**Extracted material:**
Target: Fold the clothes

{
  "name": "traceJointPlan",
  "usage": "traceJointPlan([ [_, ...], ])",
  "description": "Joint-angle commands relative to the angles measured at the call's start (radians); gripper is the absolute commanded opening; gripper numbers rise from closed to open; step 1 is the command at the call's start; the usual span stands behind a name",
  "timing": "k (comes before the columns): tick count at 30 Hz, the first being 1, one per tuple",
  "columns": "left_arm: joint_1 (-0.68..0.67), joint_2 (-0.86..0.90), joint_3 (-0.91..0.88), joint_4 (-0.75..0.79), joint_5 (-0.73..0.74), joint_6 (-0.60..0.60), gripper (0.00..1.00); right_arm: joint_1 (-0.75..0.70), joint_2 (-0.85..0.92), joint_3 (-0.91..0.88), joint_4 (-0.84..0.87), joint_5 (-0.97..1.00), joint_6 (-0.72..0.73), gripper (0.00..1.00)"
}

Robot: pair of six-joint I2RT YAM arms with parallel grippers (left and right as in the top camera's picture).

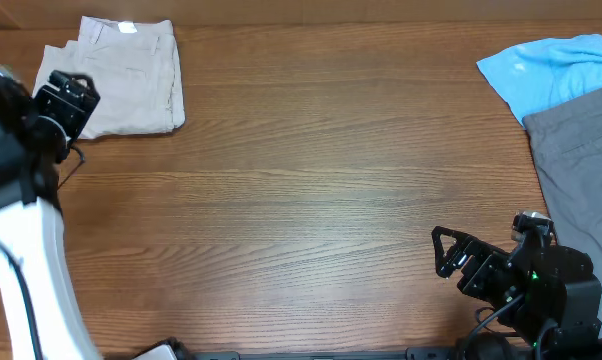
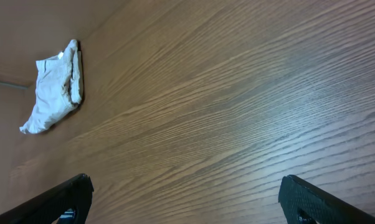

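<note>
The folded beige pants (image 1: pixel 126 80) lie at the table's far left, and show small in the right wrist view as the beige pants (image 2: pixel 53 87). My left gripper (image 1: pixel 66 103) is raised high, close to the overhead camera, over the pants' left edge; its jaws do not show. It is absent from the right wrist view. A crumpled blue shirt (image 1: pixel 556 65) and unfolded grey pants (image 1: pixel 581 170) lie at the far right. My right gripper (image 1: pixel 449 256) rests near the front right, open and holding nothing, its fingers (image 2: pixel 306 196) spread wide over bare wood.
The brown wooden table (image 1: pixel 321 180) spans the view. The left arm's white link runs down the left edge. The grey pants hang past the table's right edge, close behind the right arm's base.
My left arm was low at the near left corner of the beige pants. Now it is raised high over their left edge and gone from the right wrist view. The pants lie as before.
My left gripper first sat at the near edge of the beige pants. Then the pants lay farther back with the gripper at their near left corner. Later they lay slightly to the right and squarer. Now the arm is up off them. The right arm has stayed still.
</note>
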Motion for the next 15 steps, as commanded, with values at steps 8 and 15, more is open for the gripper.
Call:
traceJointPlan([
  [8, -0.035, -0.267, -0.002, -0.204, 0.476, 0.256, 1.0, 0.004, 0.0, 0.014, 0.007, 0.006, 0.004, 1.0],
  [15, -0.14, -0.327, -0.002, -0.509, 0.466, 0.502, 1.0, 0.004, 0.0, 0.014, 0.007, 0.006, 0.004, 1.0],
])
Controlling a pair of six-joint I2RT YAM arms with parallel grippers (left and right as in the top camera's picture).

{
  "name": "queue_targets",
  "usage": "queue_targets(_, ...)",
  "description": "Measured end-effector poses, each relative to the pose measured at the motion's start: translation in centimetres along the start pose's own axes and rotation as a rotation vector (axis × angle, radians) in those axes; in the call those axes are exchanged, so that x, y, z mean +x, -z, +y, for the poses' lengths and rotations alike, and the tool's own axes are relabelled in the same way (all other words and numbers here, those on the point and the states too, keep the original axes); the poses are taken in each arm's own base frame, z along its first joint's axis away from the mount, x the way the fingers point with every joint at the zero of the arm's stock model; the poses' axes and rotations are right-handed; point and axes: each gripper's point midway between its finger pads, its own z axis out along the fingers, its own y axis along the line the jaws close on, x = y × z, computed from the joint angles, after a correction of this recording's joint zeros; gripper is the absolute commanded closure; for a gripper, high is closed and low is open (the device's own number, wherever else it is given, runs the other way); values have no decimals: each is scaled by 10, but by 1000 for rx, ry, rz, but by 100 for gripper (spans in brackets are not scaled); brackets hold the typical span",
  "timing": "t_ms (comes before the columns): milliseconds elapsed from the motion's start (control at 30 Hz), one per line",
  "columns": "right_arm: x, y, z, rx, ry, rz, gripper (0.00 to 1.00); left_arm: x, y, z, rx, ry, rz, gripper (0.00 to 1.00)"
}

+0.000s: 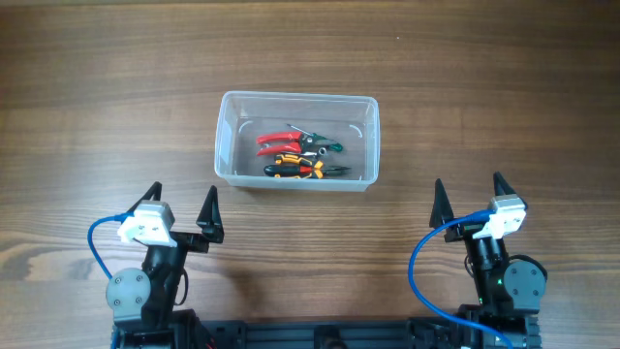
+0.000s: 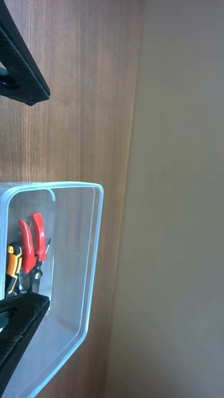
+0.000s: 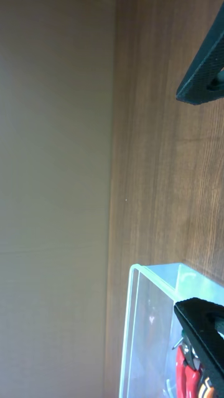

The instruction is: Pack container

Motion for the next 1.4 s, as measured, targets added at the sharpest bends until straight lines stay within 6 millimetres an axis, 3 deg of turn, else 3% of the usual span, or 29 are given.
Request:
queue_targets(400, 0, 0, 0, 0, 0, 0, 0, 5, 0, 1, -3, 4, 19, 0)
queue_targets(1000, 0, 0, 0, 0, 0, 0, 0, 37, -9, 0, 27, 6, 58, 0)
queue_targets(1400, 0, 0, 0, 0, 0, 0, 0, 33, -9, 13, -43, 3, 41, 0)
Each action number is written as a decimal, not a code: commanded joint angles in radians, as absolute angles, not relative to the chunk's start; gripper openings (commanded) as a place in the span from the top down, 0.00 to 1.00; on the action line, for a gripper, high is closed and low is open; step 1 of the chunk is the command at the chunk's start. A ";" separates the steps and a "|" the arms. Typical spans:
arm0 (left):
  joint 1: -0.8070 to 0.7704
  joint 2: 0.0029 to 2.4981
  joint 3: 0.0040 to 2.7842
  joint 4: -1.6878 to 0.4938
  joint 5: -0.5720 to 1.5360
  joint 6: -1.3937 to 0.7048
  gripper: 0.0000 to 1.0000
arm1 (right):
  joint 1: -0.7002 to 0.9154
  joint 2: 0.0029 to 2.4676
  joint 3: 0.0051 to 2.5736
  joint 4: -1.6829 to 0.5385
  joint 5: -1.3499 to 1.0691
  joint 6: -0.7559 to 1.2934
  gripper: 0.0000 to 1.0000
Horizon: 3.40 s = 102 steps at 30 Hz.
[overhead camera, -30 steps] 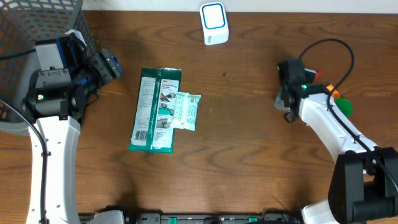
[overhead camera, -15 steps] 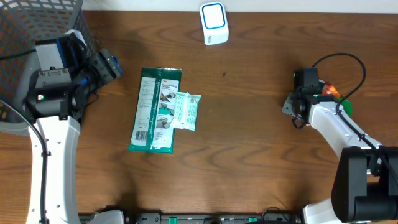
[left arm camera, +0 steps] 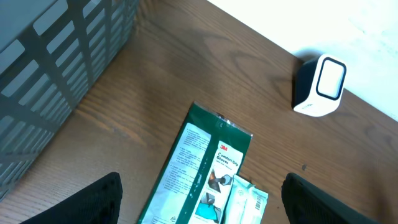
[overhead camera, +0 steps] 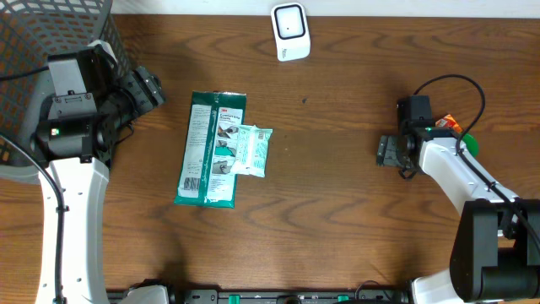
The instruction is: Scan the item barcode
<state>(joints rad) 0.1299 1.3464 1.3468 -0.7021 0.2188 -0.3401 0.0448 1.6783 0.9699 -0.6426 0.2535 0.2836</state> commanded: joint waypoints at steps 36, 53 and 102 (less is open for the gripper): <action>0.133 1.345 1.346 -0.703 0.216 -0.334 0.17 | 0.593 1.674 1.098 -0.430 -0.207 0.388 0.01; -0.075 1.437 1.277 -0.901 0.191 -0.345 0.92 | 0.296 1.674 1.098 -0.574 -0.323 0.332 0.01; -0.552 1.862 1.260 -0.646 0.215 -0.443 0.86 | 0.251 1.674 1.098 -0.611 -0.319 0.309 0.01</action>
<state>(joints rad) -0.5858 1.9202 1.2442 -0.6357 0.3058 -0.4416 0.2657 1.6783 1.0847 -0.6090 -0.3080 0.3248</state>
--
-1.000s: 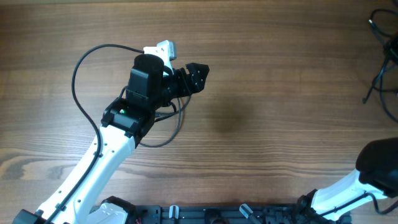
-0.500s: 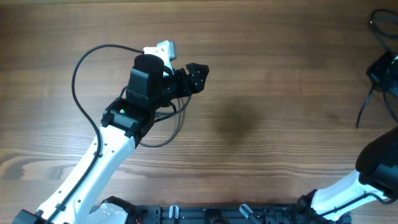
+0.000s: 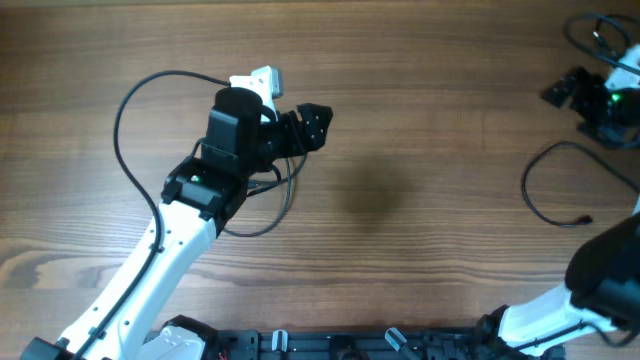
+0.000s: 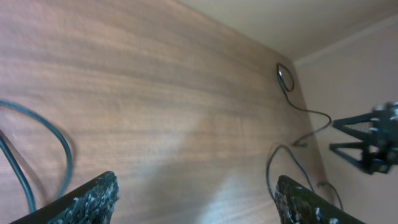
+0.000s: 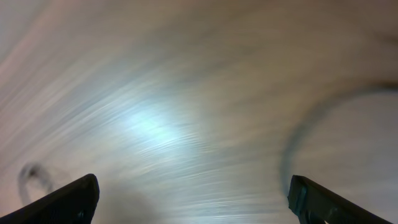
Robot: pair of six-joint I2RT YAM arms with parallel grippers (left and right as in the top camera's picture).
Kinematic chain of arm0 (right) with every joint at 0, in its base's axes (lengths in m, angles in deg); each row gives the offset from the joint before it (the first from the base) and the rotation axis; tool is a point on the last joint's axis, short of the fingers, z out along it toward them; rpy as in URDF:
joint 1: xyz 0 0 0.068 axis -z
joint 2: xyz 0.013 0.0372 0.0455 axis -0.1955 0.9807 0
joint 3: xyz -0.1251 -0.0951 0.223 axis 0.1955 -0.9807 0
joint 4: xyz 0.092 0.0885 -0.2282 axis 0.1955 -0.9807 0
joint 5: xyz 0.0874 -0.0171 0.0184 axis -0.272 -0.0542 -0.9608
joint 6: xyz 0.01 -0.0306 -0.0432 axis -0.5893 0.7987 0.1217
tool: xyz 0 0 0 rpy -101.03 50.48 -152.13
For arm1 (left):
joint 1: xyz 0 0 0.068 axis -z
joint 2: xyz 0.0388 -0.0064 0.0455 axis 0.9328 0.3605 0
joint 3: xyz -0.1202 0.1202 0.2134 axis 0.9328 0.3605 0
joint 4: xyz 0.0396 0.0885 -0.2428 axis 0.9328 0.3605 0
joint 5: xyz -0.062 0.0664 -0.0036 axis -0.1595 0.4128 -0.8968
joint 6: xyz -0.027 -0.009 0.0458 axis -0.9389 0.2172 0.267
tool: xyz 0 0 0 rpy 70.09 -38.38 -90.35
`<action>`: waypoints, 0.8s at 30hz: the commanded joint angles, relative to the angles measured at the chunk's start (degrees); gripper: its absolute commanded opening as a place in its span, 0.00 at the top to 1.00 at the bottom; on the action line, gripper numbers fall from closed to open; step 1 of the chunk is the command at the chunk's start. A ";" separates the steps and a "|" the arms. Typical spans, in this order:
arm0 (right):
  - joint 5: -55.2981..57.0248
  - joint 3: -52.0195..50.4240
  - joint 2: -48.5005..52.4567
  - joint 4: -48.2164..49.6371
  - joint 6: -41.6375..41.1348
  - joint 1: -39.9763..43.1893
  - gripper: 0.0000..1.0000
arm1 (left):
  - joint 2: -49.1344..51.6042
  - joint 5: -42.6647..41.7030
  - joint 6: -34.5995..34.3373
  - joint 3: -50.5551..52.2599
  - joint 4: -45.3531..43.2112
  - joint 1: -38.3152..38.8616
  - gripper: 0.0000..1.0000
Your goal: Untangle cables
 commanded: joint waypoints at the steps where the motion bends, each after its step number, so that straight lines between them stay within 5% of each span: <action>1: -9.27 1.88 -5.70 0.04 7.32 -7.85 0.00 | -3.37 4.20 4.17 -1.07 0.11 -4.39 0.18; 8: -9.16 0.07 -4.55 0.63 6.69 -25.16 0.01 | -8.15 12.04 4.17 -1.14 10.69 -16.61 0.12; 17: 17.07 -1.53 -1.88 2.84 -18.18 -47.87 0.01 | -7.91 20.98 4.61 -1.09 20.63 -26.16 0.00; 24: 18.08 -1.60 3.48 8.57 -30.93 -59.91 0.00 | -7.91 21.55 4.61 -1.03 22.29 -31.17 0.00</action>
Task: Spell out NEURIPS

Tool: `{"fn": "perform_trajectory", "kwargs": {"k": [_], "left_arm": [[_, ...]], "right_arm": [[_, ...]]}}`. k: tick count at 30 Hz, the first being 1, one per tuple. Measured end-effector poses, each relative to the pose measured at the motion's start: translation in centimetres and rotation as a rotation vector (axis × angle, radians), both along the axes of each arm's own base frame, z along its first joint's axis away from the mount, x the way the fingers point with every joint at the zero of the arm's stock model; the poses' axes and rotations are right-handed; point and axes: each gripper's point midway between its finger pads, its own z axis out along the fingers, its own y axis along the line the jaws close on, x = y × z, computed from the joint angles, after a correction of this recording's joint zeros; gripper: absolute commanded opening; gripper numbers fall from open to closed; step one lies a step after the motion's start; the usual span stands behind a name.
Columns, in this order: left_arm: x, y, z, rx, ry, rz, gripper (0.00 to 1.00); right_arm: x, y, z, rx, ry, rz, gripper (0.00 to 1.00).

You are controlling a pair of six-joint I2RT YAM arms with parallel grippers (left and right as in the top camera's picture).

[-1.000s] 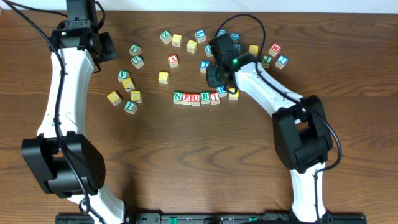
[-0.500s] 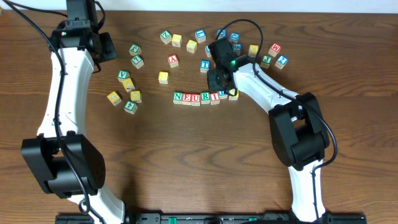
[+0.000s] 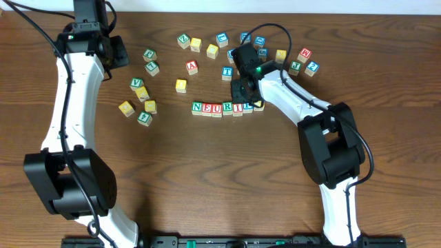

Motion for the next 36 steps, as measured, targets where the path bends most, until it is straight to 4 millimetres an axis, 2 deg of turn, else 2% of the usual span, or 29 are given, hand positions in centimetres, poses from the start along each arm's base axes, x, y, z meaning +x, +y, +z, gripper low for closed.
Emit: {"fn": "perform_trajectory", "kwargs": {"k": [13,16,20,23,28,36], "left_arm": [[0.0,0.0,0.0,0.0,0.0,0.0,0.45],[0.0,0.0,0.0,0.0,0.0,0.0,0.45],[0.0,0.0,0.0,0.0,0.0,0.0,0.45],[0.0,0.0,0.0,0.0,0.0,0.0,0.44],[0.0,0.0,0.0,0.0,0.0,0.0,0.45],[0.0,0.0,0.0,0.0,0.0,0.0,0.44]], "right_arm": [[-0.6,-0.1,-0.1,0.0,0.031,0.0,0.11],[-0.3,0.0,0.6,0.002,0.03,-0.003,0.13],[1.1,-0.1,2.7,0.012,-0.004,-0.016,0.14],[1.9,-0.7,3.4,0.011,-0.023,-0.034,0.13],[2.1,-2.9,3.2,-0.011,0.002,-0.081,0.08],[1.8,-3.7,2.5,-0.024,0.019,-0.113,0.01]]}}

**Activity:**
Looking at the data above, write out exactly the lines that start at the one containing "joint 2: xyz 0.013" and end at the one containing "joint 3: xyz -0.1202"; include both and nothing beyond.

**Answer to the exercise:**
joint 2: xyz 0.013 0.0372 0.0455 axis -0.1955 0.9807 0
joint 3: xyz -0.1251 -0.0951 0.223 axis 0.1955 -0.9807 0
joint 4: xyz 0.092 0.0885 -0.2282 axis 0.1955 -0.9807 0
joint 5: xyz 0.0874 -0.0171 0.0184 axis -0.272 -0.0542 -0.9608
joint 6: xyz 0.01 -0.0306 -0.0432 axis -0.5893 0.7987 0.1217
tool: xyz 0 0 0 rpy -101.03 50.48 -152.13
For arm1 (left):
joint 1: xyz 0 0 0.068 axis -z
joint 2: xyz 0.0388 -0.0064 0.0455 axis 0.9328 0.3605 0
joint 3: xyz -0.1202 0.1202 0.2134 axis 0.9328 0.3605 0

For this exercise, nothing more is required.